MEXICO CITY — The Mexican army said Monday that the top leaders of the hyperviolent Zetas drug cartel ordered underlings to leave 49 mutilated bodies in a northern Mexico town square and then hung banners around the country denying responsibility.
The announcement came at a news conference to present suspect Daniel Jesus Elizondo Ramirez, who allegedly got orders from Zetas leaders Miguel-Angel Trevino Morales and Heriberto Lazcano to dump the bodies in the town square of Cadereyta, in the border state of Nuevo Leon.
Brig. Gen. Edgar Luis Villegas said that Elizondo Ramirez, despite his nickname of “El Loco,” or the Crazy One, apparently got nervous about dumping the hacked-up bodies in town and left them on a highway outside of Cadereyta instead. The bodies with their heads, hands and feet hacked off were found May 13.
In the following days, banners appeared hanging from freeway overpasses in northern San Luis Potosi and other states denying the Zetas were responsible.
Villegas said the denials were part of a Zetas strategy to “cause confusion among authorities and the public.”
Survivor: Honduran police fired on passenger boat
LA CEIBA — Lucio Adan Nelson dozed on a riverboat ferrying him home from a visit with his mother when helicopters appeared overhead and started shooting.
He and about a dozen other passengers traveling in the middle of the night jumped into the water for cover.
The young Honduran man was hit in the arm and back but said he couldn’t seek help.
“I had to stay in the water for some time because they kept shooting,” he said Sunday from a hospital bed.
Honduran police and agents of the U.S. Drug Enforcement Administration were aboard U.S. helicopters for an anti-drug operation. They have said they were shooting at drug traffickers who fired first from a boat in the Patuca River in the Mosquitia region near the Caribbean coast.
Local officials say four innocent people died in the incident May 11. Honduran police say the anti-drug team found no casualties after the shooting but only an empty boat with nearly a half ton of cocaine.
The DEA agents never fired during the operation, acting only in an advisory role, both U.S. and Honduran officials say.
Honduran military intelligence is investigating, but no one has talked to Mr. Nelson, 22.
Election in dispute after apparent win
SANTO DOMINGO — A governing party official appeared to have scored a first-round win in the Dominican Republic’s presidential election, but supporters of his main opponent complained of vote-buying and other forms of fraud. They said they would challenge the results.
Danilo Medina of the current president’s Dominican Liberation Party received just over 51 percent of Sunday’s vote with 83 percent of the ballots counted, according to the Caribbean country’s Electoral Commission.
His main rival, former President Hipolito Mejia of the Dominican Revolutionary Party, had nearly 47 percent. The winner needed more than 50 percent to avoid a runoff.
Mr. Mejia’s representative on the Electoral Commission accused the ruling party of fraud, saying the former president should have received many more votes than the results reflected.
Observers from the Organization of American States confirmed incidents of vote-buying but not enough to taint the overall results, said the head of the mission, Tabare Vazquez, a former president of Uruguay.
Two Americans charged with conspiracy
PORT-AU-PRINCE — Two Americans jailed in Haiti were charged with conspiracy for participating in a street march that pressed for the return of the country's disbanded army, a Haitian government official said Sunday.

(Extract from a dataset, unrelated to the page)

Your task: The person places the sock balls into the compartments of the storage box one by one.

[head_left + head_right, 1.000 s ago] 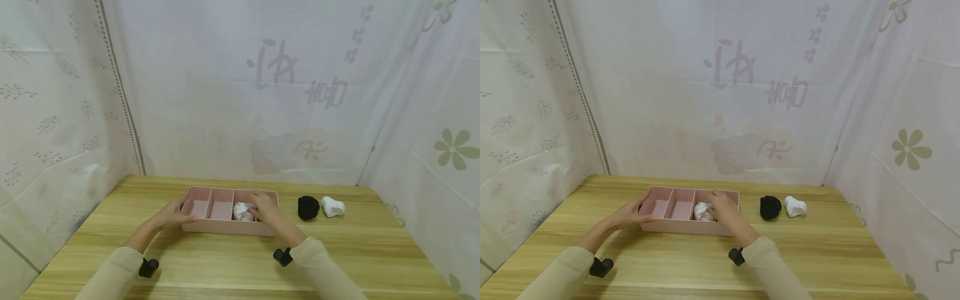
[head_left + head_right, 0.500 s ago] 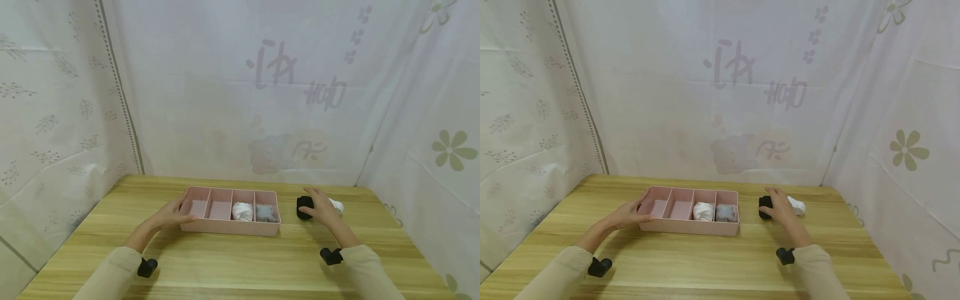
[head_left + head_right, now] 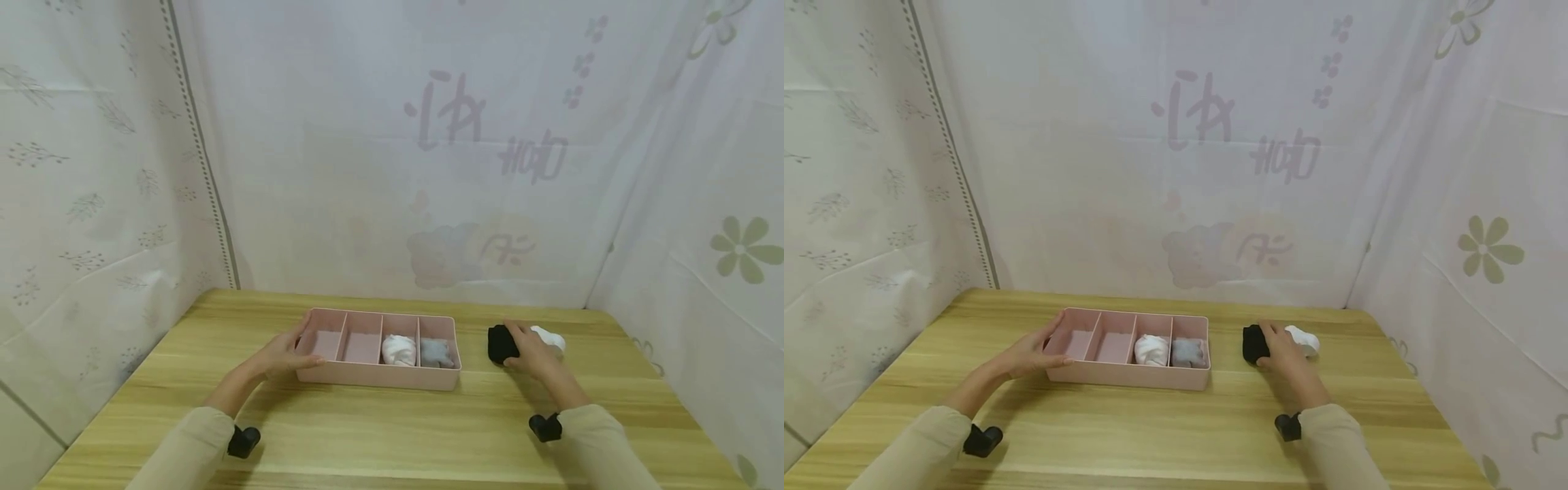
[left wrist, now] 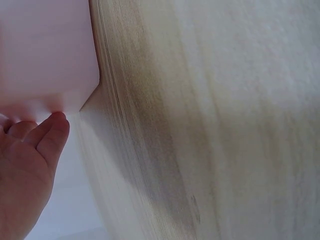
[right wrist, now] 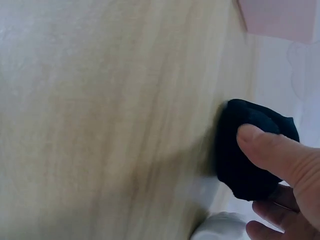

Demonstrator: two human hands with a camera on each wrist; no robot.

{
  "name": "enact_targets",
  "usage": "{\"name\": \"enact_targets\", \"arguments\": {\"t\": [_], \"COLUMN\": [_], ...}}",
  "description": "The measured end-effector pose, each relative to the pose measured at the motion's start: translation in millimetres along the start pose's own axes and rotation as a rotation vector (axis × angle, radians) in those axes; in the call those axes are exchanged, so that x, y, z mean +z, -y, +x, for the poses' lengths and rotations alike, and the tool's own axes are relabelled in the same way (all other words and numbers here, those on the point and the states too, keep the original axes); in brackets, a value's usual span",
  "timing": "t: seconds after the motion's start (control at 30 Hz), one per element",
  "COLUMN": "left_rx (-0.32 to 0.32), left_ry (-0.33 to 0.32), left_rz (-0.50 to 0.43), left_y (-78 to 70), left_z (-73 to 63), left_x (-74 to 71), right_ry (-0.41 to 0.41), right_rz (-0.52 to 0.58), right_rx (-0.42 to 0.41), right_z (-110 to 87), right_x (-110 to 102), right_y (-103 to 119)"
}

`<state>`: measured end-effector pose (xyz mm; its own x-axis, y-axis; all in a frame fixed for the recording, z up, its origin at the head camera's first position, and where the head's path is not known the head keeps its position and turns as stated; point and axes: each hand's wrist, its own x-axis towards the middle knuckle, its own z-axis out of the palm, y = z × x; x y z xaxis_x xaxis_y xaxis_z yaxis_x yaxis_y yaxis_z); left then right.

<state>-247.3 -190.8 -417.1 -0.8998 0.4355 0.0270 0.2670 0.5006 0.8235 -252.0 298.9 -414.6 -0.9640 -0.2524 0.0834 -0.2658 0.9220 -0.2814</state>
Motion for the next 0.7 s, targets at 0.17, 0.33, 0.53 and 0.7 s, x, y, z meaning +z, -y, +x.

Reginald Delva, secretary of state for public security, said Jason William Petrie and Steven Parker Shaw were charged Saturday night because of their involvement in last week’s march.
Authorities say Mr. Petrie and Mr. Shaw were drivers for a group of ex-soldiers and their young followers who marched in Haiti’s capital Friday for the army’s return. The demonstration drew hundreds of supporters who donned mismatching military uniforms, including Mr. Petrie, who wore an army T-shirt, and Mr. Shaw, who wore camouflaged pants.
The march that began peacefully turned violent when people began throwing rocks at U.N. peacekeepers and shots were fired outside an old military base.
Police locked up 48 other people on a range of charges that included possession of illegal weapons and assault on a police officer.